SUPPLIED INFORMATION:
☆ ☆ ☆ ☆ ☆ ☆ ☆

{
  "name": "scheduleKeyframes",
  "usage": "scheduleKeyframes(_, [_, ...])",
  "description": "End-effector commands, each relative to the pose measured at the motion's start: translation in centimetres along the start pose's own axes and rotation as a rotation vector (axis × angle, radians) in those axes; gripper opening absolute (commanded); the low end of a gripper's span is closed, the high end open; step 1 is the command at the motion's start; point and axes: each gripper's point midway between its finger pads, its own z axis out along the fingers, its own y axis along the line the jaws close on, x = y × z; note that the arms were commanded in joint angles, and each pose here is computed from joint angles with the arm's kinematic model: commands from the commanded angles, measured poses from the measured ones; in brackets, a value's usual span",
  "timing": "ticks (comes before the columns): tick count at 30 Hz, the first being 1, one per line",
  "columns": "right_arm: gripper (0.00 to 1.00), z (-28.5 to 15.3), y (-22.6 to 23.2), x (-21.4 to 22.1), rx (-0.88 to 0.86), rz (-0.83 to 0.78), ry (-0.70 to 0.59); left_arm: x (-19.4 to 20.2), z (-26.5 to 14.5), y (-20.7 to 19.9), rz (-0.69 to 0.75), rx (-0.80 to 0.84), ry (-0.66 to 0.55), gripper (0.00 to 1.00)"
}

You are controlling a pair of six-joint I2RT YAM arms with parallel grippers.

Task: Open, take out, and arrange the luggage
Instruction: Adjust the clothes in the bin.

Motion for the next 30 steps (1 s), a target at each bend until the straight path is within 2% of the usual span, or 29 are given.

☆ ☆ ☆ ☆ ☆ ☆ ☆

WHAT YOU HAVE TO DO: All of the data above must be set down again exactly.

TASK ANSWER:
{
  "name": "scheduleKeyframes",
  "usage": "scheduleKeyframes(_, [_, ...])",
  "description": "End-effector commands, each relative to the pose measured at the motion's start: translation in centimetres along the start pose's own axes and rotation as a rotation vector (axis × angle, radians) in those axes; gripper opening absolute (commanded); the low end of a gripper's span is closed, the high end open; step 1 is the command at the motion's start; point and axes: each gripper's point midway between its finger pads, its own z axis out along the fingers, its own y axis along the line the jaws close on, x = y × z; note that the arms were commanded in joint angles, and each pose here is computed from joint angles with the arm's kinematic model: commands from the commanded angles, measured poses from the measured ones; in brackets, a value's usual span",
  "timing": "ticks (comes before the columns): tick count at 30 Hz, the first being 1, one per line",
  "columns": "right_arm: gripper (0.00 to 1.00), z (-28.5 to 15.3), y (-22.6 to 23.2), x (-21.4 to 22.1), rx (-0.88 to 0.86), rz (-0.83 to 0.78), ry (-0.70 to 0.59); left_arm: x (-19.4 to 20.2), z (-26.5 to 14.5), y (-20.7 to 19.9), rz (-0.69 to 0.75), rx (-0.80 to 0.84), ry (-0.66 to 0.55), gripper (0.00 to 1.00)"
}

You are controlling a pair of six-joint I2RT YAM arms with parallel grippers.

Task: Open, take out, and arrange the luggage
Instruction: Adjust the clothes in the bin.

Motion for the next 30 steps (1 s), a target at each bend until the straight path is within 2% of the usual span, or 29 are given.

Work on this exercise is complete.